Information shown =>
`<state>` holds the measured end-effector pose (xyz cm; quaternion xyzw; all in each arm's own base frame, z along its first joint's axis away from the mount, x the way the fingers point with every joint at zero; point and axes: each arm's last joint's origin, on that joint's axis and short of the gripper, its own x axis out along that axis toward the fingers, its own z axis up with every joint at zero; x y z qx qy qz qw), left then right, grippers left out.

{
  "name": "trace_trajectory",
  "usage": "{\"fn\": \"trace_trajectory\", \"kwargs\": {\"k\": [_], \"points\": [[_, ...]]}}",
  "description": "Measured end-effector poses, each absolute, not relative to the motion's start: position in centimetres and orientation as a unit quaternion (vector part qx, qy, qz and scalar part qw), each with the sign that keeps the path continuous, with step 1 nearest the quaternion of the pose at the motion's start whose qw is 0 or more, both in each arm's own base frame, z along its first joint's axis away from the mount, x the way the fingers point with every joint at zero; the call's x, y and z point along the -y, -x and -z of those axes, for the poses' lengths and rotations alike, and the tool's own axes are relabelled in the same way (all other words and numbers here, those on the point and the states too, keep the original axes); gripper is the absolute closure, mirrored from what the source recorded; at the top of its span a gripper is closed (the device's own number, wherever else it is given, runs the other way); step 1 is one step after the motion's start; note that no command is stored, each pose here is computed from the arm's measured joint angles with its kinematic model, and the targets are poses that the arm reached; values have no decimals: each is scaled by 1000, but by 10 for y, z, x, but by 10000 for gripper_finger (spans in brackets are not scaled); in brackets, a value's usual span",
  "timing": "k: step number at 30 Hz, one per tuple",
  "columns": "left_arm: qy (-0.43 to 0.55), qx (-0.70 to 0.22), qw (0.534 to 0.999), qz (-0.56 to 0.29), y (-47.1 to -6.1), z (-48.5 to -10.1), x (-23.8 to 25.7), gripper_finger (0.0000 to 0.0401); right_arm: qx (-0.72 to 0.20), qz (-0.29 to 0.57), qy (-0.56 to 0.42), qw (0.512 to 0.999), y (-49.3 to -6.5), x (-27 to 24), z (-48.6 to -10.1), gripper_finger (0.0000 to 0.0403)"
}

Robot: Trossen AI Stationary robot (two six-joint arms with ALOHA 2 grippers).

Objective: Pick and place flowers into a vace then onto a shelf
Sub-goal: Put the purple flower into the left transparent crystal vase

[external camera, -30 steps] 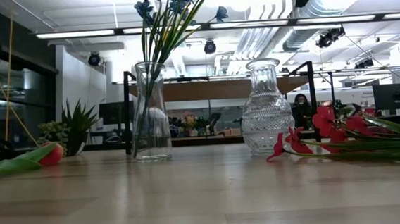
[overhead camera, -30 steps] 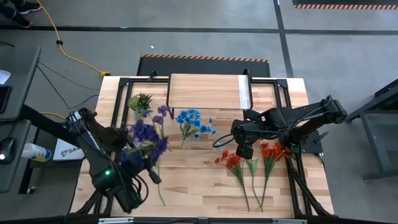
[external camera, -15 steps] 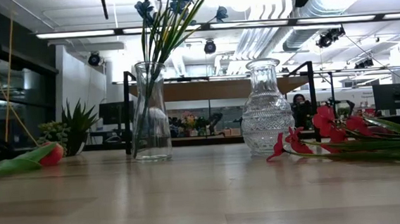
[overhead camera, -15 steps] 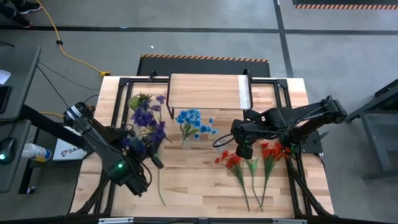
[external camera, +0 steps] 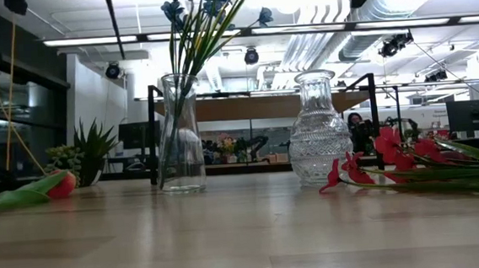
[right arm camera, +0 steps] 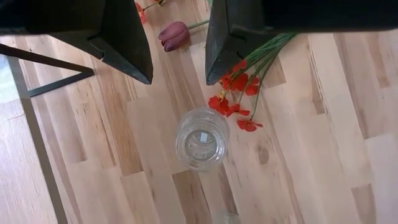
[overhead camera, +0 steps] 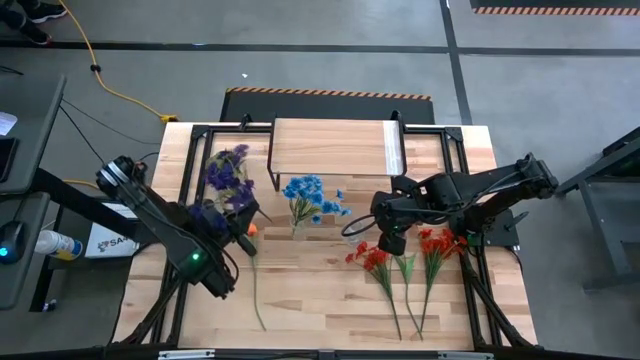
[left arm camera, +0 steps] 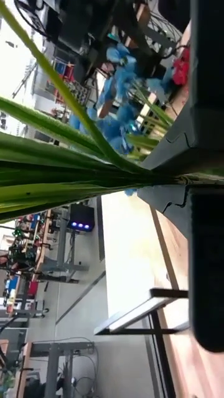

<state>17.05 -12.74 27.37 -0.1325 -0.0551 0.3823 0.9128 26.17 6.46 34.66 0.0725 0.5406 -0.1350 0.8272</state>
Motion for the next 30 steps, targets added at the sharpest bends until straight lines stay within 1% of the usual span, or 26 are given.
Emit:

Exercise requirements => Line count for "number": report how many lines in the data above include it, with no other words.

Answer to the exercise => 2